* The problem: The lines to be copied are those below that contain "trace".

++++++

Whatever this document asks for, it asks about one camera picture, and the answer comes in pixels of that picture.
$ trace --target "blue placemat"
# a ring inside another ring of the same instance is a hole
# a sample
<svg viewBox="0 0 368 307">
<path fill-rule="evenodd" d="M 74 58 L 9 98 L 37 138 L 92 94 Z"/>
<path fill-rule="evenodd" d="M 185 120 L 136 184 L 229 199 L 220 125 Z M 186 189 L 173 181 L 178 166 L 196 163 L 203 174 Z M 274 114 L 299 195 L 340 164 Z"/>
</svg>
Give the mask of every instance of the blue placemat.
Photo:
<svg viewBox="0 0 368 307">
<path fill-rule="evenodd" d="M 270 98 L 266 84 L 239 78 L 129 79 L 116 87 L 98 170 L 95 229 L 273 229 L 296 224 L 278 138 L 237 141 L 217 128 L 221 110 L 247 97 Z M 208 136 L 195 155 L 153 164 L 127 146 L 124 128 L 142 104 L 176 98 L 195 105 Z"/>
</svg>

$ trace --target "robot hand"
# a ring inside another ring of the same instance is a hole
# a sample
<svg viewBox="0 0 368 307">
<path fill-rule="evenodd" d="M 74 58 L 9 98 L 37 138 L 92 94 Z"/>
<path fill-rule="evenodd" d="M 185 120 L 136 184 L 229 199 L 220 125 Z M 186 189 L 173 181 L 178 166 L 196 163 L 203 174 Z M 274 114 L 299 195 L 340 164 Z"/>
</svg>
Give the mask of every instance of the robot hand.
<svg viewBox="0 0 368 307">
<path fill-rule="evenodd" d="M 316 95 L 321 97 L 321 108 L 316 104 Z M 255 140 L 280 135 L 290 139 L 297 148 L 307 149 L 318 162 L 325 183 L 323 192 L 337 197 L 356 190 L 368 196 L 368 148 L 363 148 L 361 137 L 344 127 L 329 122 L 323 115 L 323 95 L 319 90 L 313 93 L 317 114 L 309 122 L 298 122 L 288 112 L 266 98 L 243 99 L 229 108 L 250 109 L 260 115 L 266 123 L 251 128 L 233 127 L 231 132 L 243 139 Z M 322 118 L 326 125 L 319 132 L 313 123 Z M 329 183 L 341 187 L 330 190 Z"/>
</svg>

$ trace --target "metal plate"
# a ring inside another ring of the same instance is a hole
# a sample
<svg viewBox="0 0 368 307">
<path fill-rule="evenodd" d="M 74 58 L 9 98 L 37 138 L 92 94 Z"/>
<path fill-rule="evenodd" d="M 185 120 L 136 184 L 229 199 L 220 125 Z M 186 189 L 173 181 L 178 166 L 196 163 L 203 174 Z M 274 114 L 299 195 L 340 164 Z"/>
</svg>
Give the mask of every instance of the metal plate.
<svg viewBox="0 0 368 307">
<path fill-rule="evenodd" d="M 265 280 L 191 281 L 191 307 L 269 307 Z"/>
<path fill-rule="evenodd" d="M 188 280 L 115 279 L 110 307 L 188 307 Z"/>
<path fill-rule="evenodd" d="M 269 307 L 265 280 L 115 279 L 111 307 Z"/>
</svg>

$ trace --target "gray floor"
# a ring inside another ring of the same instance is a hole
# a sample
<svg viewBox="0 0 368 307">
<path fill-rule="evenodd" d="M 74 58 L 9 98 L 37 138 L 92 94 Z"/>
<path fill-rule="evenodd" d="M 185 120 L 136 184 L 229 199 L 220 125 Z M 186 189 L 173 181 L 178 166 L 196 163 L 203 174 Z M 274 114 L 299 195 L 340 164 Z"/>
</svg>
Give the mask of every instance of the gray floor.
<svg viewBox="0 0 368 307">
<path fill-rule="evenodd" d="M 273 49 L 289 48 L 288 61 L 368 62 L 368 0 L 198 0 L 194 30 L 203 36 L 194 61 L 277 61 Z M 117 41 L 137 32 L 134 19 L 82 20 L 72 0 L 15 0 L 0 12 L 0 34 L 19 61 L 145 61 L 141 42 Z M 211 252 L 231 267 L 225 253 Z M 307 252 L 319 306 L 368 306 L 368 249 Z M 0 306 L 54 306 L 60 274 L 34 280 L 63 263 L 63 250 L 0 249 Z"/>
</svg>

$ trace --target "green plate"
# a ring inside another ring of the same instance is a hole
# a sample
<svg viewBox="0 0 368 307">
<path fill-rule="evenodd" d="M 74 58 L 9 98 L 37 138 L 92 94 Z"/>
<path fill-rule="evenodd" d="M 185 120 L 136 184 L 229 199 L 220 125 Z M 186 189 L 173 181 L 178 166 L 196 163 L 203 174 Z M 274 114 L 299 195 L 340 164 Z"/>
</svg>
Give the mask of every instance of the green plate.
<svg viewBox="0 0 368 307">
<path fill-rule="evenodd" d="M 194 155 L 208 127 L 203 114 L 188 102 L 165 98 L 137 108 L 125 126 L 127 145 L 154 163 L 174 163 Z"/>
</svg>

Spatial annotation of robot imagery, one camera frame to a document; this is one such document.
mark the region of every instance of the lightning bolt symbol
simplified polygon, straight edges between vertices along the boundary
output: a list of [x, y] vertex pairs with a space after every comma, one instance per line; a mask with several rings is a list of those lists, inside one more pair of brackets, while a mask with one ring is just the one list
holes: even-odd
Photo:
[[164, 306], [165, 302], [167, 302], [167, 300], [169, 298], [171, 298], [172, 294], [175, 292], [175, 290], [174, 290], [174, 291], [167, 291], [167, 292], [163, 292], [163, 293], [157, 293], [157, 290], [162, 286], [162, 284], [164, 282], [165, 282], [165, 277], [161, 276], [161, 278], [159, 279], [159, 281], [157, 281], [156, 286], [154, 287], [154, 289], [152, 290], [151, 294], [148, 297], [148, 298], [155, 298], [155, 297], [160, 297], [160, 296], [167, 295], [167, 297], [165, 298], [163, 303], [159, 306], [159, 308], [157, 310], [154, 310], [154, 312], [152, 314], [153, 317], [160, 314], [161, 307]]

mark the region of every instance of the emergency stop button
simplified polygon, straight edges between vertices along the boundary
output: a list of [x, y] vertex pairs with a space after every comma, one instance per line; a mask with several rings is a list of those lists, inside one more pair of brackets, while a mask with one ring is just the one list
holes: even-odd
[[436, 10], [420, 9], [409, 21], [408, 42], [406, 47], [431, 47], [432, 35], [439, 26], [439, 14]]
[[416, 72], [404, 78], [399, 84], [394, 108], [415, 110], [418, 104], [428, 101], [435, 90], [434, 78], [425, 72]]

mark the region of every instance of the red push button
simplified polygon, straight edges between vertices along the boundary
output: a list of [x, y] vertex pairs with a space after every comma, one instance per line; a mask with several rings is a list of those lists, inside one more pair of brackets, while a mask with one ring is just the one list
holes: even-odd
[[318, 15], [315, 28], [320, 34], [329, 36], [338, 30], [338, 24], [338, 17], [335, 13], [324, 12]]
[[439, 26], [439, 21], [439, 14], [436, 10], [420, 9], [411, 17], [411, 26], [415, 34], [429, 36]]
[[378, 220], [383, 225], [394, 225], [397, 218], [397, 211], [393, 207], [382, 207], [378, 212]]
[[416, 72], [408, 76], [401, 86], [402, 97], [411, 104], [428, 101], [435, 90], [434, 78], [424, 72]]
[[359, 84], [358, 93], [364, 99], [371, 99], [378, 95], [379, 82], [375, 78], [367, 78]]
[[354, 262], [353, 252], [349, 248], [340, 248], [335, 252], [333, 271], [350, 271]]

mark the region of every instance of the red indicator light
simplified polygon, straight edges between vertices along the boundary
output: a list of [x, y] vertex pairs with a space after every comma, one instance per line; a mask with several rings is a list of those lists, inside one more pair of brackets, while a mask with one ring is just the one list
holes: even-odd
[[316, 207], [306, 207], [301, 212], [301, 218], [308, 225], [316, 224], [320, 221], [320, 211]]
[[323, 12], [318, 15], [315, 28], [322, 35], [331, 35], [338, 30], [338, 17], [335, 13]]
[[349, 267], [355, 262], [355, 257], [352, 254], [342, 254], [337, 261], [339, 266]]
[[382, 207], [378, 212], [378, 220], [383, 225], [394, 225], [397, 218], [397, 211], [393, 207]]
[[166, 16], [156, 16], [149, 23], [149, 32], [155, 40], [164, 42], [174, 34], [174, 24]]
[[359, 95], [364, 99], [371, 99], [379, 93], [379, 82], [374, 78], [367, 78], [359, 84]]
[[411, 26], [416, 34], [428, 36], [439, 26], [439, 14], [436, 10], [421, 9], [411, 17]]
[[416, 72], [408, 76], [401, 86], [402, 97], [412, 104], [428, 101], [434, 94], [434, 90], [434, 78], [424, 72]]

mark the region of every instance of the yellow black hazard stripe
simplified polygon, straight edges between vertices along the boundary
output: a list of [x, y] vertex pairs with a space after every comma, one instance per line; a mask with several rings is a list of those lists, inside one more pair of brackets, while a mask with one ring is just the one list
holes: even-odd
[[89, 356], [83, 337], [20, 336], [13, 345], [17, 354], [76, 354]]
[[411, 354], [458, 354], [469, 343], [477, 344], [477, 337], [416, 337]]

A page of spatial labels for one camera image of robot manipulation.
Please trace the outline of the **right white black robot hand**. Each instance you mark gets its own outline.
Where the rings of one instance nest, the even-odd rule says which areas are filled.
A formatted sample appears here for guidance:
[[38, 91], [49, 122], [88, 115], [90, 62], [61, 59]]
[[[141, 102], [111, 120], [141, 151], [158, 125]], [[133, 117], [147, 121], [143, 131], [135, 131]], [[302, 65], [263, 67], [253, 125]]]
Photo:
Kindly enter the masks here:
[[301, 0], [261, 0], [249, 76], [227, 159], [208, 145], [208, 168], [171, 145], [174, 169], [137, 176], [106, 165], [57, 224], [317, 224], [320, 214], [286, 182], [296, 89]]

++++++

* Task result:
$ trace --target "blue placemat"
$ trace --target "robot hand"
$ trace --target "metal plate"
$ trace --target "gray floor"
$ trace --target "green plate"
Please trace the outline of the **right white black robot hand**. Each instance you mark gets its own outline.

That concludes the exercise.